USB controller problem during higher heat inside of control box

Hello,
we are using balenaFins for an IOT project and have some issues with the network connection and the USB controller.

Description of environment:
The balenaFins are placed in control boxes (stainless steel) and are working as controller and logging units for sensors. In the control box there are as well power supplies and electrical wirings.
The balenaFin case has an open lid and is connected to a din rail mount. It is powered with a 24V power supply.

Os:

  • Raspbian (image form the balena website)

Hardware:

  • balenaFin version 1.1
  • RPi compute module 3+ lite

Connections:

  • 3 DI inputs for power supply status
  • 8 DO relay controls
  • 2x USB serial converters
  • 1x network interface

Problem description
During higher temperatures we are loosing the network connection to the device. At the moment we have no temp probe inside the control box, but when I checked yesterday the inside temperature of the cage, it was about 42°C (Outside temperature 29°C).
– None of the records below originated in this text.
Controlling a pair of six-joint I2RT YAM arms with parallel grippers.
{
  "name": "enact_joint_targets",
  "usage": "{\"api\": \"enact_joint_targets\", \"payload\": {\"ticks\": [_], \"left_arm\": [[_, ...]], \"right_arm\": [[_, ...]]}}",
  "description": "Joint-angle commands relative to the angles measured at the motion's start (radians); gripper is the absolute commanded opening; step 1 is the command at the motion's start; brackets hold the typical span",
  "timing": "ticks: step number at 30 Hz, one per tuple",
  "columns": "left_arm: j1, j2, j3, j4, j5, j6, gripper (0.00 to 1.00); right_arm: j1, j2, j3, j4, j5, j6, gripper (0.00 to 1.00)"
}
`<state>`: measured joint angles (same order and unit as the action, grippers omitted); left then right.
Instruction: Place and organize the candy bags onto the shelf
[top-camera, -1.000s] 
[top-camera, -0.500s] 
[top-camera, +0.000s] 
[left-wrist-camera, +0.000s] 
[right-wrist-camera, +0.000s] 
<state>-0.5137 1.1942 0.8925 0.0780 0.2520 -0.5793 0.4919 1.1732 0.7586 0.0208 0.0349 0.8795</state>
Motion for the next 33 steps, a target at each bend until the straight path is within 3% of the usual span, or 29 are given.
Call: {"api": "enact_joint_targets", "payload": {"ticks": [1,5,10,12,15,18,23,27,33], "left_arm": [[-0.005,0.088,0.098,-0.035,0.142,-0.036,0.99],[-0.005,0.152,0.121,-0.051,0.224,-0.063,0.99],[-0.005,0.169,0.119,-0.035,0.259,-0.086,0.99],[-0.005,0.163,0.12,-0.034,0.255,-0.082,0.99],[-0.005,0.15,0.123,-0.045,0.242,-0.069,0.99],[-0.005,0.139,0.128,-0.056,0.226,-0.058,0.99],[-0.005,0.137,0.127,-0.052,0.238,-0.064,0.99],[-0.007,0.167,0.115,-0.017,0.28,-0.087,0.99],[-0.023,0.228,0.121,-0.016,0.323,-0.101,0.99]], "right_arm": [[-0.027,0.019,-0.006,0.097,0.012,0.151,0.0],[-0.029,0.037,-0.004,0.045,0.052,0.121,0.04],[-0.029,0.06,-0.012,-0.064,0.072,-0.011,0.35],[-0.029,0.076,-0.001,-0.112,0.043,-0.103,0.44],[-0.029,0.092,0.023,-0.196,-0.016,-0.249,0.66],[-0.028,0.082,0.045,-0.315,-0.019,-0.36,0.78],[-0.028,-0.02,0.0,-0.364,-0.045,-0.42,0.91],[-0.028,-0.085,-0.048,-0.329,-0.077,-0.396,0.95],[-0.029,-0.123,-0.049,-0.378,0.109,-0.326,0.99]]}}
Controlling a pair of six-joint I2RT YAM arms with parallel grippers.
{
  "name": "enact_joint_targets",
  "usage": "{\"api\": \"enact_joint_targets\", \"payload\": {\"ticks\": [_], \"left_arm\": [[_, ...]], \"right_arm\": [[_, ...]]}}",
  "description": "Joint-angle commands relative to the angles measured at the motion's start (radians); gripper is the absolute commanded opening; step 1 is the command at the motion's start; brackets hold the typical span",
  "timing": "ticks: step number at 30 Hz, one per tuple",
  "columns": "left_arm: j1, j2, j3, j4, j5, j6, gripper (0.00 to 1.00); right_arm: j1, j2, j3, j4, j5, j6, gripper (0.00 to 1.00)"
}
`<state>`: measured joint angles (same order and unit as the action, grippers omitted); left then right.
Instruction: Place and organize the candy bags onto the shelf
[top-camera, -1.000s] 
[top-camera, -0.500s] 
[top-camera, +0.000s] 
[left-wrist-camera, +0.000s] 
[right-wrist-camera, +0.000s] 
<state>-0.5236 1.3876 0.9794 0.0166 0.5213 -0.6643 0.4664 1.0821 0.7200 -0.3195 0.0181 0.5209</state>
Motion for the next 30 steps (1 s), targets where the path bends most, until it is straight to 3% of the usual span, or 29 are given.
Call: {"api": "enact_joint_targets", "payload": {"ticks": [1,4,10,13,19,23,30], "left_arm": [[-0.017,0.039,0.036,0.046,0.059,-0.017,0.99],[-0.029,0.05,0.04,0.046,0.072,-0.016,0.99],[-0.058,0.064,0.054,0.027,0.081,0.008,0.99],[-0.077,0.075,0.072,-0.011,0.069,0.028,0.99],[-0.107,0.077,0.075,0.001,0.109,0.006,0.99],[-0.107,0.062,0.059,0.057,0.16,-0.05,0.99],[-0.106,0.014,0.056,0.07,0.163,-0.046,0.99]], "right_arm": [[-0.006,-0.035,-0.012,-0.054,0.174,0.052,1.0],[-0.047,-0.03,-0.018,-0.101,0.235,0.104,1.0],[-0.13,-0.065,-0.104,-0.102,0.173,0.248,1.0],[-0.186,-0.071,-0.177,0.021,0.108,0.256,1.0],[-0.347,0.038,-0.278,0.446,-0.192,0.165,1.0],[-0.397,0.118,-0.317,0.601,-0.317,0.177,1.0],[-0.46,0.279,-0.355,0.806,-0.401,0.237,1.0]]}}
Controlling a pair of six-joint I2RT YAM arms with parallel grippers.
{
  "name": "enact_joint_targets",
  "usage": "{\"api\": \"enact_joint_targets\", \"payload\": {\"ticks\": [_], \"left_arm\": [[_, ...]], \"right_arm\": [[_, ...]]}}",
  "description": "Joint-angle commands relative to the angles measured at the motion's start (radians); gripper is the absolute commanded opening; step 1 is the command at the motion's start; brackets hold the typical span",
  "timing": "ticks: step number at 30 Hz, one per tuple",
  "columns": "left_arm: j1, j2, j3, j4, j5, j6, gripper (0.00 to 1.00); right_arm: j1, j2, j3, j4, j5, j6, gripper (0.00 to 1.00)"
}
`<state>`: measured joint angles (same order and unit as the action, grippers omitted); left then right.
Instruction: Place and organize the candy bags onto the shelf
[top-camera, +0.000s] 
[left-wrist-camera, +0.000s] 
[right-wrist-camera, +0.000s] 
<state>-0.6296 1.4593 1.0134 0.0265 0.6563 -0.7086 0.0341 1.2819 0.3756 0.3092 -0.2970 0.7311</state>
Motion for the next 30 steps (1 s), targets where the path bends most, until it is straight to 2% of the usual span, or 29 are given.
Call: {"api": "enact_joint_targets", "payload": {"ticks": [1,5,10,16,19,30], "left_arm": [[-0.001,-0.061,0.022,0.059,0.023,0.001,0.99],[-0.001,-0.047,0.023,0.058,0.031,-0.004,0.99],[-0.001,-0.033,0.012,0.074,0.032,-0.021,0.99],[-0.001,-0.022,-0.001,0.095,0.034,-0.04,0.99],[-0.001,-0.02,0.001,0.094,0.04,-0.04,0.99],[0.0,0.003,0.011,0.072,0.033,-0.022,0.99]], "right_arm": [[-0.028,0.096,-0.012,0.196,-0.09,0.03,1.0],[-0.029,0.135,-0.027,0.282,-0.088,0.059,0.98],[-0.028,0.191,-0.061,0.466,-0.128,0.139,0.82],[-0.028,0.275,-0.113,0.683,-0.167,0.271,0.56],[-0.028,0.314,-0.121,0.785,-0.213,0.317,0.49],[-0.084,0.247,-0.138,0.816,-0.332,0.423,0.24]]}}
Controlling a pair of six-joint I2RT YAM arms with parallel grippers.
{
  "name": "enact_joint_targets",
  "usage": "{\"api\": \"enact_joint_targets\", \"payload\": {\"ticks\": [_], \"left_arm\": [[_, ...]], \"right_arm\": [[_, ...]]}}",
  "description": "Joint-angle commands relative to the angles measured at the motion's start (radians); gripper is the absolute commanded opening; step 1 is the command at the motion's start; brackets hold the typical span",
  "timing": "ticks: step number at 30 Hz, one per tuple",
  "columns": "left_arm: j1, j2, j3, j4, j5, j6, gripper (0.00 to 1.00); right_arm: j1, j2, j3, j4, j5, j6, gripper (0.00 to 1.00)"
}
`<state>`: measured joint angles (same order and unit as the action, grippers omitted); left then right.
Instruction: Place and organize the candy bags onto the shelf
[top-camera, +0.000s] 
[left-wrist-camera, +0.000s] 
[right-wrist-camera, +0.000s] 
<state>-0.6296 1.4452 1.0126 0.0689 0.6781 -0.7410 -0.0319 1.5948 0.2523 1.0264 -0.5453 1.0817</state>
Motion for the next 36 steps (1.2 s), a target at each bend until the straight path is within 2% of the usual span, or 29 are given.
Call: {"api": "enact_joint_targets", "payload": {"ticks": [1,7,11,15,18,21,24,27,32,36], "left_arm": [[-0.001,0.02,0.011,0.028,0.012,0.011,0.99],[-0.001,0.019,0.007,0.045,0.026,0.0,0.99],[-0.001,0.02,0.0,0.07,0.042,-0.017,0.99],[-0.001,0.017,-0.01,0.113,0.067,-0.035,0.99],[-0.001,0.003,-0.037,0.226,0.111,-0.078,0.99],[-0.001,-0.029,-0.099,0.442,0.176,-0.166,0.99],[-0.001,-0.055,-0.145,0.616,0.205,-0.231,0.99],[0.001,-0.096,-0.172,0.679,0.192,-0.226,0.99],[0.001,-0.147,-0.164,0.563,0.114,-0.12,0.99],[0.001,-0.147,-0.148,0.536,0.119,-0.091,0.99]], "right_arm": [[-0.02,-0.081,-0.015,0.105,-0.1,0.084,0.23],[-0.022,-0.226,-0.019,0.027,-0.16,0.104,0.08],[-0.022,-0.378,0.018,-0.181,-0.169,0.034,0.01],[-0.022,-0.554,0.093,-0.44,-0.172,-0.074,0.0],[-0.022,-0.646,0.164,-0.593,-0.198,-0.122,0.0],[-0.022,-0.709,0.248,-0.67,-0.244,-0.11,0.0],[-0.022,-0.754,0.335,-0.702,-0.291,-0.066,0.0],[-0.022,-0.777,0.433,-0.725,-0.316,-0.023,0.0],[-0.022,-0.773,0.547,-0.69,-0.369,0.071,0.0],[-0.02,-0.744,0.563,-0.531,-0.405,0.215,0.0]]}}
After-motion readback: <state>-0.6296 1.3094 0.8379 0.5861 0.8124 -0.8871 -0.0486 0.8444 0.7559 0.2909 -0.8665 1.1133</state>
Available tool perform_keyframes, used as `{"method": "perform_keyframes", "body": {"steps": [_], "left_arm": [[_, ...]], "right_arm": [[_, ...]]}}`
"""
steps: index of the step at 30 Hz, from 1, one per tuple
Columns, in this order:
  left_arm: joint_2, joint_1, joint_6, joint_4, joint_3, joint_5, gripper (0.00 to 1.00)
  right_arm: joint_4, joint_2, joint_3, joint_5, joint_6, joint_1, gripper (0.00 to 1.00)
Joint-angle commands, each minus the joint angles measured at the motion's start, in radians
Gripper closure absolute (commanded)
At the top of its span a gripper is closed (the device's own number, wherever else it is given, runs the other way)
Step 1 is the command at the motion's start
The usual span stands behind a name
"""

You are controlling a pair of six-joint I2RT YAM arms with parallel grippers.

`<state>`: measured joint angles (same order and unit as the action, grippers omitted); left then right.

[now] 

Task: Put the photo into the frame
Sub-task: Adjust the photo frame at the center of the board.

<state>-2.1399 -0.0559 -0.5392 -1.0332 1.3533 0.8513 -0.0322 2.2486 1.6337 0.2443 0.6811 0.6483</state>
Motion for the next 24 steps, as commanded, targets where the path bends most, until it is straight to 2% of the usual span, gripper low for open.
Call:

After I opened up the control box and it cooled down to the outside temperature, the balenaFin started to work again. Closing the control box caused again problems. Later in the evening, the balenaFin was running fine until the next late morning (09:58 am). Since then, it is not responding any more. The last reported temperature was 60°C.

Troubleshooting steps done
*Changed the balenaFin board and the compute module -> same results

I have saved the system logs form the balenaFin, it looks like the USB controller stopped working and devices get reattached.

Extra Info
We have also installed a “normal” RPi 3B+, for testing, it is working without any problems and shows up temperature above 66°C. It does the same function as the balenaFin and is located within the same control box.

Questions
Has anyone the same problems as we have?
Is there some recommendation for us to do?
Does anyone has as well problems with USB controller?

Thank all of you in advance for any kind of input.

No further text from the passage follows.